Мужчины в форме, стоявшие все это время позади Зуйкова, схватили его и затащили в подъемный кран, привязав к сидению. Владимир молчал, считая про себя.
– Вот вам пульт, – Святослав положил в руку Олесе продолговатый предмет, – ваша задача – нажать кнопку, когда подъемный кран окажется на самой высокой точке.
– Я не буду этого делать. Я не хочу участвовать в этом, – Олеся говорила сбивчиво, пытаясь преодолеть саму себя.
– Мы с Вами отлично провели время, – Новгородцев взял Олесю за плечи, – поужинали, поговорили. Я благодарен Вам за это. Вы для большинства толпы есть сейчас символ страдания. Они такие же как ты. Они озлобленны. И хотят одного. Суда. Исполни волю народа.
– Я не буду этого делать. Я знаю, что он не виновен, – Олеся говорила, а из глаз капали слезы.
– Откуда ты это можешь знать? Откуда? Лишь твои догадки и предположения. Лишь сплетни и слухи. А именно он и его родственник Солнцев приказали распылить тот газ на этой самой площади. Помнишь? Помнишь, как умирала Яна? Какое у нее становилось лицо? – Новгородцев с каждым словом переходил на крик, но этот крик не был слышен толпе, потому что из динамиков играл гимн Московии.

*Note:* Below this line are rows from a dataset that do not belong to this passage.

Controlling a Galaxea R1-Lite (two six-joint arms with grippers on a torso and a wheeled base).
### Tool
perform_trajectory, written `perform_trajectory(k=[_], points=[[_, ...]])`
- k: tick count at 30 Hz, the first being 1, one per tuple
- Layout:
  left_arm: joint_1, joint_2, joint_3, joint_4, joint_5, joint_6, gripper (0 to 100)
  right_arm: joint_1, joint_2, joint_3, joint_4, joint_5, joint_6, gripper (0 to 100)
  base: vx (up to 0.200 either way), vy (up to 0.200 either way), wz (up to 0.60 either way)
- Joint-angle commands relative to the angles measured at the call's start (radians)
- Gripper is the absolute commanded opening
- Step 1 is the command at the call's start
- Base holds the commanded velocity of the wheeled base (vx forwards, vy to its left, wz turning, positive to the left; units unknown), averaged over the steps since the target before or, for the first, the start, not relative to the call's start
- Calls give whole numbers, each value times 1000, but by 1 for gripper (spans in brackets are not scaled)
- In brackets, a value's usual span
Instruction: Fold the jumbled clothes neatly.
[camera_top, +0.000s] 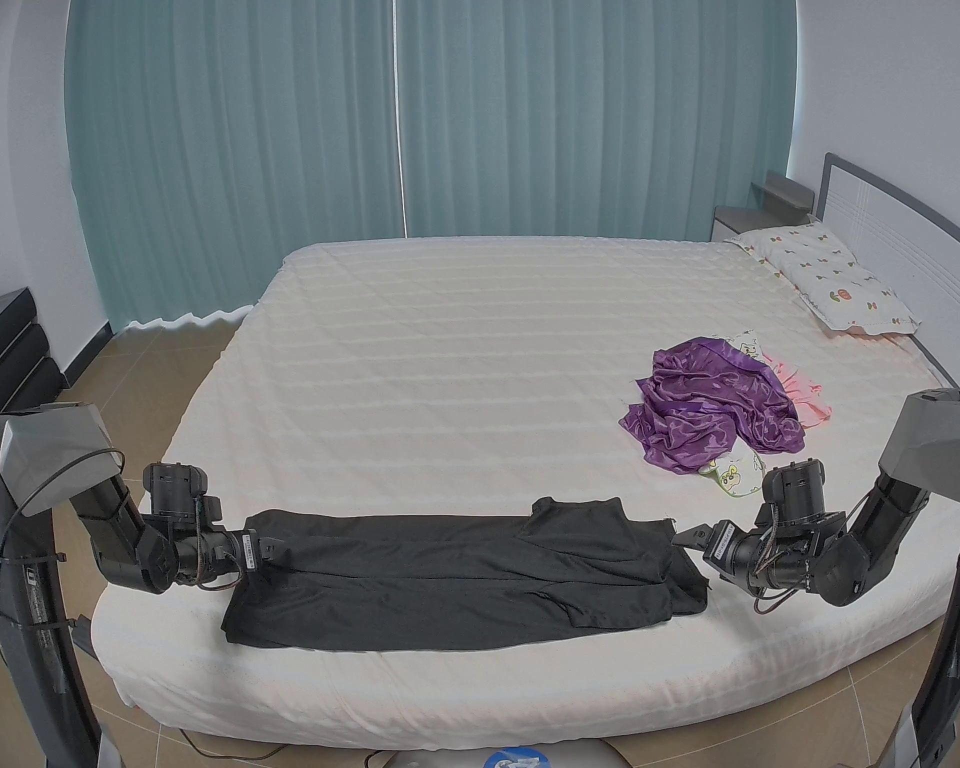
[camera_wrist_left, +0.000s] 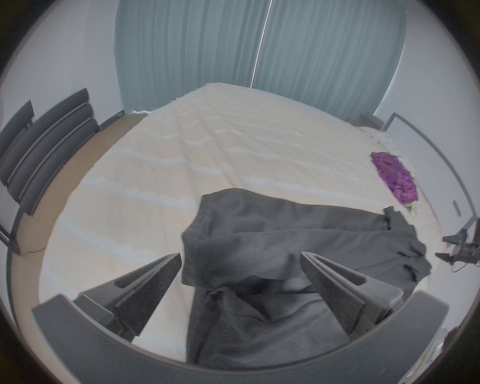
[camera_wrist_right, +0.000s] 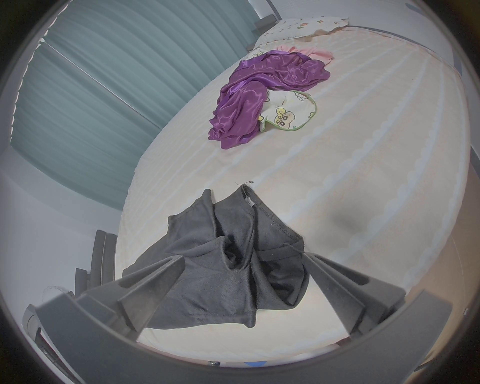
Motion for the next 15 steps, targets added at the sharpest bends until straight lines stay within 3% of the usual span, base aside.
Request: perform_trajectory(k=[1, 15], points=[[4, 53, -34, 12, 63, 29, 100, 0, 7, 28, -35, 5, -1, 100, 0, 0, 0], [-14, 65, -33, 10, 67, 37, 100, 0, 10, 36, -56, 9, -3, 100, 0, 0, 0]])
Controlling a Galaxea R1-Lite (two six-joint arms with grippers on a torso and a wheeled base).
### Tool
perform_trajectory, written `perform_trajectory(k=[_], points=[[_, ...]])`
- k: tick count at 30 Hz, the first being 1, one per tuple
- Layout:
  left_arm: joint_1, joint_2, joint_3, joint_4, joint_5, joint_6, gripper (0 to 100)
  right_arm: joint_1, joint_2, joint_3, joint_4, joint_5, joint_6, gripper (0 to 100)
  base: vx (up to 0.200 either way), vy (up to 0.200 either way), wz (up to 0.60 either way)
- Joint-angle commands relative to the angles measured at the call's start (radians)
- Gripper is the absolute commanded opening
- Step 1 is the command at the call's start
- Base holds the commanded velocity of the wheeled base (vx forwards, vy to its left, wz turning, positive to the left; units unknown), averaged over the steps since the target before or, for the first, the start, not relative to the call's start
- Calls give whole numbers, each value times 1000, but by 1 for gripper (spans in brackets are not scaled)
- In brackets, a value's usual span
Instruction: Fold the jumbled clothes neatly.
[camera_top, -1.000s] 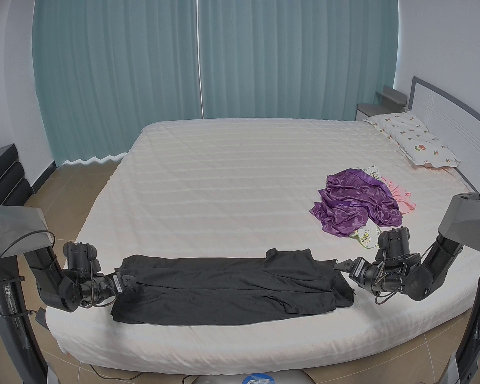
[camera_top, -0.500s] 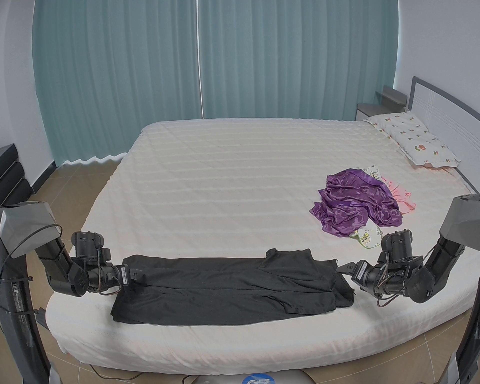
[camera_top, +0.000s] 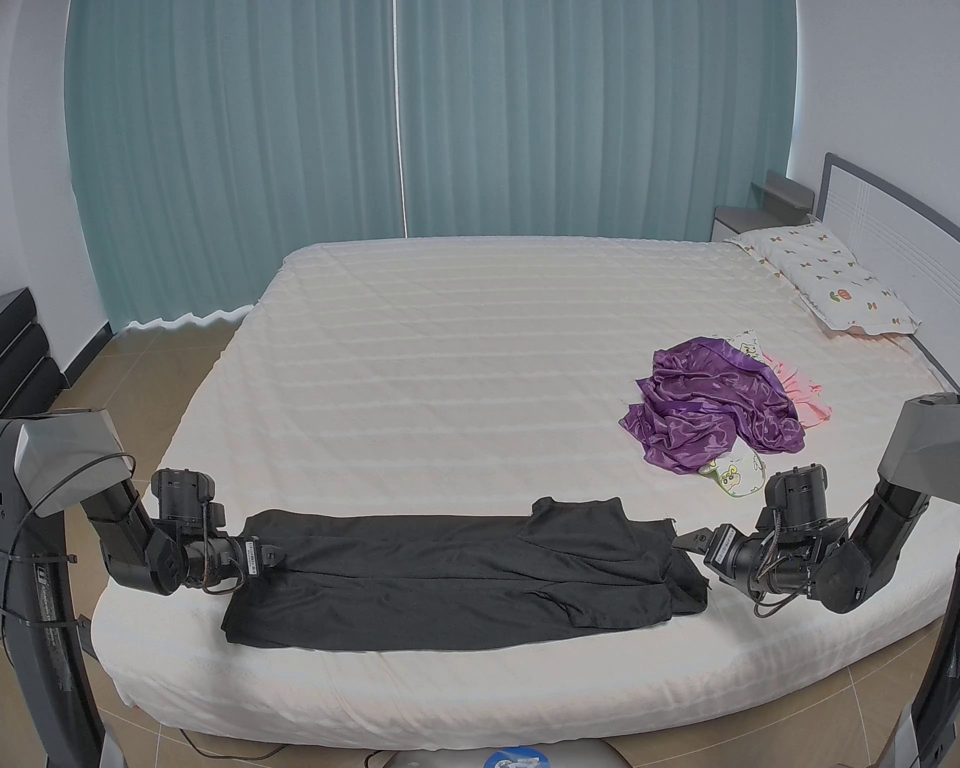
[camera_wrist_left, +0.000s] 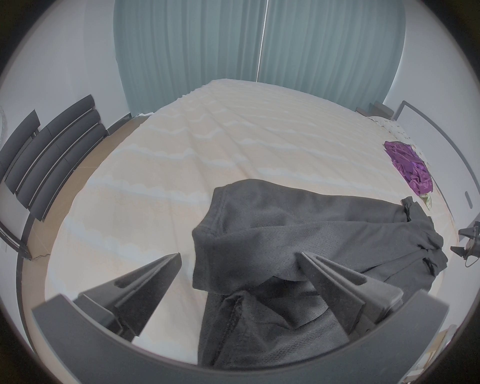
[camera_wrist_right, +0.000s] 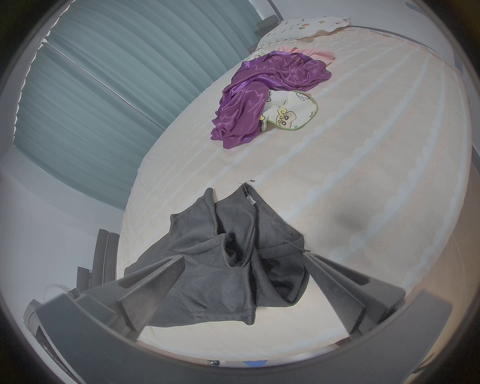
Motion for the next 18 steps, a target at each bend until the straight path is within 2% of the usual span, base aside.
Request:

– Я не судья, я не могу исполнять решения, – Олеся вспомнила ту картину, о которой просил вспомнить Святослав. Ей стало от этого жутко. Сердце забилось быстрее, в горле застыл комок ненависти. Она хотела нажать кнопку на пульте, чтобы отомстить за Яну, но ее останавливала неуверенность в правильности данного поступка. Поэтому Олеся решила привести другой аргумент против публичной казни, – я не судья.
– Так странно, когда говорят, что власть плохо работает, когда можно критиковать и оскорблять тех, кто наверху. Но когда дают право принимать решение и влиять на судьбы миллионов, сразу герои уходят прочь. Потому что на свою судьбу то они не могут повлиять, – Новгородцев был зол и кричал на Олесю, – стой просто, я сам все сделаю.